Often it is useful to compose a consumer profile to give the abstract idea of a “target consumer” a face and a personality that can then be used to shape the advertising message.
- What media type will be most useful in reaching the target consumer?
- What is required to get the target consumer to purchase the product?
- Does the product lend itself to rational or emotional appeals?
- Which appeals are most likely to persuade the target consumer?
- What is the relationship between advertising expenditures and
- What is the impact of advertising campaigns on product or service purchases?
Answering these questions will help to define the market conditions that are anticipated and identify specific goals the company wishes to reach with an advertising campaign. Once this analysis of the market situation is complete, a business must decide how best to budget for the task and how best to allocate budgeted funds.

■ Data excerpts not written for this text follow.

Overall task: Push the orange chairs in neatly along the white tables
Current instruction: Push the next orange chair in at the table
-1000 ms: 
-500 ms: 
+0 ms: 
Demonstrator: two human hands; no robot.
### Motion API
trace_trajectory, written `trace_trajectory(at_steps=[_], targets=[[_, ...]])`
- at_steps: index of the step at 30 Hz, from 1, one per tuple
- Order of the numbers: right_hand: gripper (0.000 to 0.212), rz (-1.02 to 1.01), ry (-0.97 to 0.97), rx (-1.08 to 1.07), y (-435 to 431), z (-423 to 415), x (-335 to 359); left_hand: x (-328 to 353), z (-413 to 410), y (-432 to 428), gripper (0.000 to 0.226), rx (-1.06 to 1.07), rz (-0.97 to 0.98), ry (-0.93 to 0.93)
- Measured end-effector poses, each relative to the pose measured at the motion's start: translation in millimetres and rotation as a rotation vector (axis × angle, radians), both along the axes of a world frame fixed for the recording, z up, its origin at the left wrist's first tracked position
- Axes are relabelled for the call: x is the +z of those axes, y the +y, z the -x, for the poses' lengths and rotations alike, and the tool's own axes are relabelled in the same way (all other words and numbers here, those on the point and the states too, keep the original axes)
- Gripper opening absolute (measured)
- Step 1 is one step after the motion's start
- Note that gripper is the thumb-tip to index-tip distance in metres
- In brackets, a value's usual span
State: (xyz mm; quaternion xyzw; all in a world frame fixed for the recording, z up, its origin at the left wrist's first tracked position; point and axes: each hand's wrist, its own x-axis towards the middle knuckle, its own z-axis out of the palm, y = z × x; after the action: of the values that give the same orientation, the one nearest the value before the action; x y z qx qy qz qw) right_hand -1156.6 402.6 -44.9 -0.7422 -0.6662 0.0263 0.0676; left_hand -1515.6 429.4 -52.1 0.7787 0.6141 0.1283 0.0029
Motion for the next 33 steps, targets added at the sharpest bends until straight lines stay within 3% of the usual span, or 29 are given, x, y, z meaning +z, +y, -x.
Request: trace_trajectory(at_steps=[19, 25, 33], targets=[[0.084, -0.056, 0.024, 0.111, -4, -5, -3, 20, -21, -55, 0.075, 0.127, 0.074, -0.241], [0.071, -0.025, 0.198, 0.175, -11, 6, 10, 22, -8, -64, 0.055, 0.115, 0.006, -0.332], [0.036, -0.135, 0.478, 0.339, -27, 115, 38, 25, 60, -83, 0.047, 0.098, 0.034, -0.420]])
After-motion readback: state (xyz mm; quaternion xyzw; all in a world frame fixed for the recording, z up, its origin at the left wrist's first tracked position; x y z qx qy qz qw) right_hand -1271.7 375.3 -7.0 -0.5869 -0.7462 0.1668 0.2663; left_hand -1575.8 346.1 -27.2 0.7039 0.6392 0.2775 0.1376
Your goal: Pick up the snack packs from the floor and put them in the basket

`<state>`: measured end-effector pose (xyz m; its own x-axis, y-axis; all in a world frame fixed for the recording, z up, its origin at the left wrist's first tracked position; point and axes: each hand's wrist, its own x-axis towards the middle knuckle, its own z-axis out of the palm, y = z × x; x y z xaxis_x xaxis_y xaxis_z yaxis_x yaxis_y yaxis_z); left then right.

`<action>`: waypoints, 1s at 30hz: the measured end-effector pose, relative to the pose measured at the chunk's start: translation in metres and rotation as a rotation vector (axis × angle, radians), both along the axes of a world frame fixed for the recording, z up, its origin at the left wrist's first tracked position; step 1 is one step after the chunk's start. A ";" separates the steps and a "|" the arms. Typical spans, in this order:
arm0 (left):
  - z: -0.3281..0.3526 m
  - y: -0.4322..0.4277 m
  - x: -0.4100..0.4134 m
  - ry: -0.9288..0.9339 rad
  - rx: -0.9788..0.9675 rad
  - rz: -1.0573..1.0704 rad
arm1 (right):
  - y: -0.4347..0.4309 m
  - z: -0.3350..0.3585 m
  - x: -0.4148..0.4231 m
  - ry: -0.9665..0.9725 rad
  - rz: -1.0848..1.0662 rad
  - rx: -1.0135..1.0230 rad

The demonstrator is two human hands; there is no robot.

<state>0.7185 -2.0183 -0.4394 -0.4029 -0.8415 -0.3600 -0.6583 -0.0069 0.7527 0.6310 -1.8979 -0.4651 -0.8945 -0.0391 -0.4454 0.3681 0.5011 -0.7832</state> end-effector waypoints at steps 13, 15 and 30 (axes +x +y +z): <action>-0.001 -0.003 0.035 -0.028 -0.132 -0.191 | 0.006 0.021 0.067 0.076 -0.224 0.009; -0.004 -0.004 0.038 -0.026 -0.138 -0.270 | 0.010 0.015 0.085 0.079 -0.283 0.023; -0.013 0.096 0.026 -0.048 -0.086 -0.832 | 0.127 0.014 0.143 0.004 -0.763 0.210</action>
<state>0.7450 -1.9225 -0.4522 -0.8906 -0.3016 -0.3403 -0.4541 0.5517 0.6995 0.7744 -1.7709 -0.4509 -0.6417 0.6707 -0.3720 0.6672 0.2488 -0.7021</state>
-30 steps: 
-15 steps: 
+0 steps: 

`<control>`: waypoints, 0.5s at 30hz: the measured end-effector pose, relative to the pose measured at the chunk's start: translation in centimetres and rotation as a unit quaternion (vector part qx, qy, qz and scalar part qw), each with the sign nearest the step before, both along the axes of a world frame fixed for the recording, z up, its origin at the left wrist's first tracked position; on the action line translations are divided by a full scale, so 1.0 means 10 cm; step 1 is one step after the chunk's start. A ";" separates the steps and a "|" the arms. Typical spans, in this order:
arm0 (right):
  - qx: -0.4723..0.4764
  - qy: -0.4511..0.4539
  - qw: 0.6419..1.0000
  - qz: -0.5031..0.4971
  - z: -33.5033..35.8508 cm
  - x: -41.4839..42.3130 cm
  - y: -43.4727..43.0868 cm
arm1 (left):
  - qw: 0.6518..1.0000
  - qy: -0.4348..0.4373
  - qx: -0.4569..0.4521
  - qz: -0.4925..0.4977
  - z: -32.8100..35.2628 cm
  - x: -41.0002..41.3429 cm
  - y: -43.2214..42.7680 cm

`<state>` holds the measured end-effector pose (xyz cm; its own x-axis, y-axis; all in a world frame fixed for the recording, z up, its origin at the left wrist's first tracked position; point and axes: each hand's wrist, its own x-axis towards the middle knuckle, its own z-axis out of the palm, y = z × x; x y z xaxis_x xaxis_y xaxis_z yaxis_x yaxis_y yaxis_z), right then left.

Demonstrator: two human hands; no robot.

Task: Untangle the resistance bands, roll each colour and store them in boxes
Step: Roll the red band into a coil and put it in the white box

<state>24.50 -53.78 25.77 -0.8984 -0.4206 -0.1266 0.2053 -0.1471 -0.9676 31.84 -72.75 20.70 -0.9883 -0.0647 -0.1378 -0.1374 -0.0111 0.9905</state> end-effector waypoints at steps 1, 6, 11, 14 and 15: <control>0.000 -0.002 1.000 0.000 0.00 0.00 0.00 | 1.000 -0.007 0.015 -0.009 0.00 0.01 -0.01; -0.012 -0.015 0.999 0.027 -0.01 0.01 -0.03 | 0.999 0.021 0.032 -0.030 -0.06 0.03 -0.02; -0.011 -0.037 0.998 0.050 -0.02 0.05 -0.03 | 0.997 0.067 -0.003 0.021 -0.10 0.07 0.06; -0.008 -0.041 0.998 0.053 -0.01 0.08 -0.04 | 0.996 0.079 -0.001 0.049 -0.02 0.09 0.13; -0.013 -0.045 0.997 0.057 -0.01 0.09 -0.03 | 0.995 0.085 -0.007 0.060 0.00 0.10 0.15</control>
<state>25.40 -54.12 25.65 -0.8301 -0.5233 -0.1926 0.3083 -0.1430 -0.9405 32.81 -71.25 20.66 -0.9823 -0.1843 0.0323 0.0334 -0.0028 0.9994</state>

The budget is an estimation of future advertising expenditure that will be used to implement managerial decisions, to maintain or improve profit result.
Procedures of Budgeting
The advertising budgeting procedure involved following stages;
- Preparation of Budget: The advertising budget generally prepared by the advertising manager in consultation with marketing manager. The advertising budget mainly made on the basis of inputs such as; type of product, target market, demographic composition, advertising copy, and media; provided by the marketing research people.
- Presentation and Approval of Budget: Once the advertising budget prepared by the advertising managers, it is presented in front of the top management for the approval.
- Execution of the Budget: After approval, the approval process, the advertising manager execute the overall budget. At the time of execution, the budget allocation are to be considered for various activities.
- Control of Budget: Once the advertising department of an organization execute the budget, the result come out. So in this stage of advertising budget process, the management ensures the correct use of advertising budget by evaluating the overall effectiveness of advertising programme.
Allocation of Advertising Budget
Following main aspects of a company which are considered by the management at the time of allocating the advertising budget on different activities.
- Marketing Mix of the Company: Product, Price, Place, & Promotion
- The sales forecast
- Affordability (How much funds organization can invest)
- The product life cycle
- Type of the product
- Quality of the campaign: If the advertising campaign is of high quality needed small budget
- Level of competition
- The budgeting cycle: (time period of budget), if budget made for six month, lesser money will be required then the budget for one year
- Contingency Planning: There are many external uncontrollable restraints that must be taken into consideration while planning the budget
Advertising Budget Methods
Following are the main approaches used by the companies while setting the limit of advertising expenditure.
- Top-Down Approach or Affordable Method
- Bottom-Up Approach or Build-Up Approach
Advertising Budget Methods are:
- Percentage of Sales Method
- Arbitrary Allocation Method
- Competitive Parity Method
- Return on Investment (ROI) Method
- Objective and task method
- Payout planning method
Top-Down Approach or Affordable Method
When the budget amount or expenditure limit for advertising is established by the top management of the organization and then passed down to the various department called top-down approach.
The top-down approach of budget setting includes following methods:
- Percentage of Sales Method
- Arbitrary Allocation Method
- Competitive Parity Method
- Return on Investment (ROI) Method
Percentage of Sales Method: This method is one of the most widely used method for setting the appropriation. “Percentage of sales method is based on the previous year’s sales, on estimated sales of coming year or on some combination of these two”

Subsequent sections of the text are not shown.